**PROBLEM TO SOLVE:** Output, exactly and with no pictures, the line that contains "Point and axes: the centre" and every line that comes after it in the data below, the last one included.

**PROVIDED ENTRIES:**
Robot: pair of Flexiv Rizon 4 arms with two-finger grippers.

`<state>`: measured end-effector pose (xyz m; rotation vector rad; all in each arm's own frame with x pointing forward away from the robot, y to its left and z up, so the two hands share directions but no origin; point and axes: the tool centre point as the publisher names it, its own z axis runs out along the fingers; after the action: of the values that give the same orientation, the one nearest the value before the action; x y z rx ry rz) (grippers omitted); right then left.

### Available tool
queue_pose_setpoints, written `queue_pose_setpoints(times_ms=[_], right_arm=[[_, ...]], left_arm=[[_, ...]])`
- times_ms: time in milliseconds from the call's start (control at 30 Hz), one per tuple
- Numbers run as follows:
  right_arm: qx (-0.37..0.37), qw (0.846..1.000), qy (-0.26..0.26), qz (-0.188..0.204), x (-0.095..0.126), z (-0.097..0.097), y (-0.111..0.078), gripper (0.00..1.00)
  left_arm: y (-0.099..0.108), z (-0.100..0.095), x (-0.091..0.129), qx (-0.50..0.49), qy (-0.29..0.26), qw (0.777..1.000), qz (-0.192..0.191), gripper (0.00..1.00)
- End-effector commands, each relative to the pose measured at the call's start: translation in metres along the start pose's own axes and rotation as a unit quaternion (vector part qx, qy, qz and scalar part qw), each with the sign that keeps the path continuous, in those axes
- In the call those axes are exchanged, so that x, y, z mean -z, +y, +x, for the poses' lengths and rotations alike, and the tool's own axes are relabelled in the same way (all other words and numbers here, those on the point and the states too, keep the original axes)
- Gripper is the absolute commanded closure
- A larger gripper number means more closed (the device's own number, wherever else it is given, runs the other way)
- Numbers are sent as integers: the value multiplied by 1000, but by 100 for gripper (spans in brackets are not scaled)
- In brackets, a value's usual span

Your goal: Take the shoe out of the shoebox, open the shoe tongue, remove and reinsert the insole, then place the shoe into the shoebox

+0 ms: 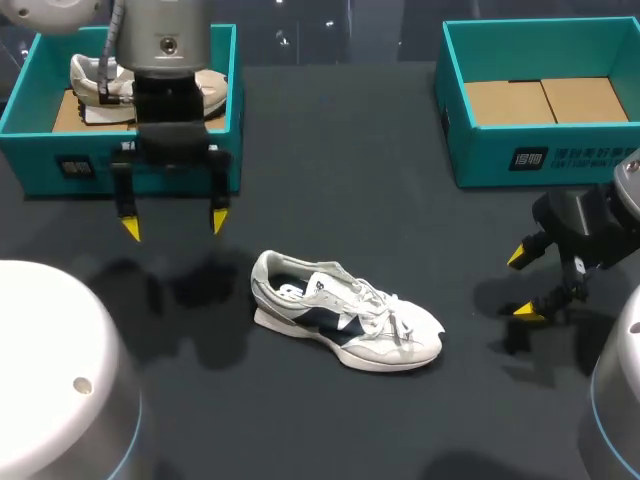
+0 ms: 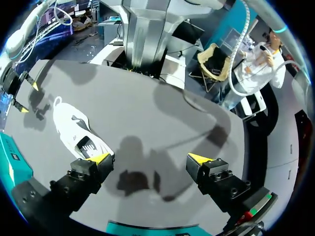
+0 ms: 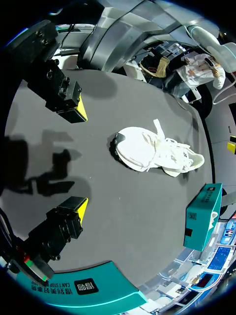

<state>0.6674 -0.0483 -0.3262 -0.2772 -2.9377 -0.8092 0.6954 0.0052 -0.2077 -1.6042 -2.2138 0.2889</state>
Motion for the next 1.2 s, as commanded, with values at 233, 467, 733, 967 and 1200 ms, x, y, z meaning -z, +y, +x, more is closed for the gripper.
queue_pose_setpoints(times_ms=[233, 467, 733, 967, 1200], right_arm=[[0, 1000, -1, 1, 0, 1, 0, 0], [0, 1000, -1, 1, 0, 1, 0, 0], [0, 1000, -1, 1, 0, 1, 0, 0], [0, 1000, -1, 1, 0, 1, 0, 0], [0, 1000, -1, 1, 0, 1, 0, 0]], left_arm=[[19, 5, -2, 108, -57, 988, 96, 0], [29, 13, -13, 175, -105, 965, 167, 0], [32, 19, -21, 228, -155, 938, 211, 0], [32, 19, -21, 228, -155, 938, 211, 0], [39, 19, -46, 299, -207, 894, 262, 0]])
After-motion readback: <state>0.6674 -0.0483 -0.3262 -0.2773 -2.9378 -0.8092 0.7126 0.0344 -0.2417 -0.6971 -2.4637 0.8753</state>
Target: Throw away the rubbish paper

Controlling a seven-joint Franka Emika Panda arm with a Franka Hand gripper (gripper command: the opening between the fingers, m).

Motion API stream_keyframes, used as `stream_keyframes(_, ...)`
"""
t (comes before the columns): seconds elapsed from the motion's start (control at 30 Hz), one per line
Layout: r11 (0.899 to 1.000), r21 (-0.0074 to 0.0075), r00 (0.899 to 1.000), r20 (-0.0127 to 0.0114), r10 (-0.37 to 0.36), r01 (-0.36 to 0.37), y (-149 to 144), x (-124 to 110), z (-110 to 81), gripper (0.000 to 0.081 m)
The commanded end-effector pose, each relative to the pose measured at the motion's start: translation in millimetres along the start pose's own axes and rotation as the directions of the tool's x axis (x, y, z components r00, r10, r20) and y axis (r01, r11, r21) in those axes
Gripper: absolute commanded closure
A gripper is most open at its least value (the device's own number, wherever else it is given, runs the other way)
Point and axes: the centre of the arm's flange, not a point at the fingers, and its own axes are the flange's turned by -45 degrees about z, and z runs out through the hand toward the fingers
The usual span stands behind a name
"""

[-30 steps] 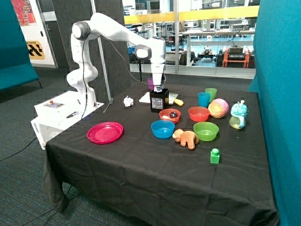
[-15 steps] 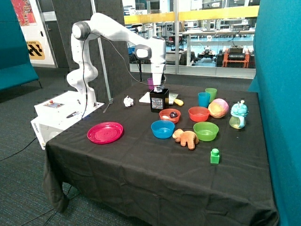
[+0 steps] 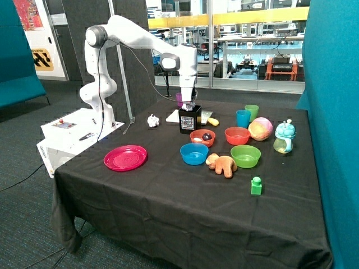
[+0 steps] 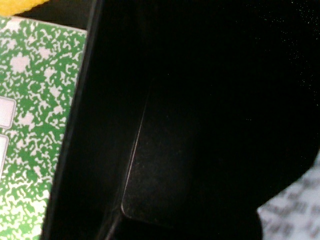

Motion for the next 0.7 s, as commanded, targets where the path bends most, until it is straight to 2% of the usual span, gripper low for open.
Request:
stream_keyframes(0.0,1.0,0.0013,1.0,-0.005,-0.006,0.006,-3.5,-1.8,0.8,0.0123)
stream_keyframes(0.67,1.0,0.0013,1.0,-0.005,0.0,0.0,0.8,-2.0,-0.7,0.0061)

**ANSWER SPACE:**
Point and axes: the centre of the arm's flange, not a point at the fingers, and its own axes are the flange's turned by -45 degrees about z, and z runs out through the hand toward the fingers
The usual span stands behind a name
"""

[-30 steps] 
[-15 steps] 
[+0 steps] 
[+0 steps] 

Motion for the next 0.7 s, as commanded, targets where the path bends most, until it is straight to 2% of the usual span, gripper low for open.
Request:
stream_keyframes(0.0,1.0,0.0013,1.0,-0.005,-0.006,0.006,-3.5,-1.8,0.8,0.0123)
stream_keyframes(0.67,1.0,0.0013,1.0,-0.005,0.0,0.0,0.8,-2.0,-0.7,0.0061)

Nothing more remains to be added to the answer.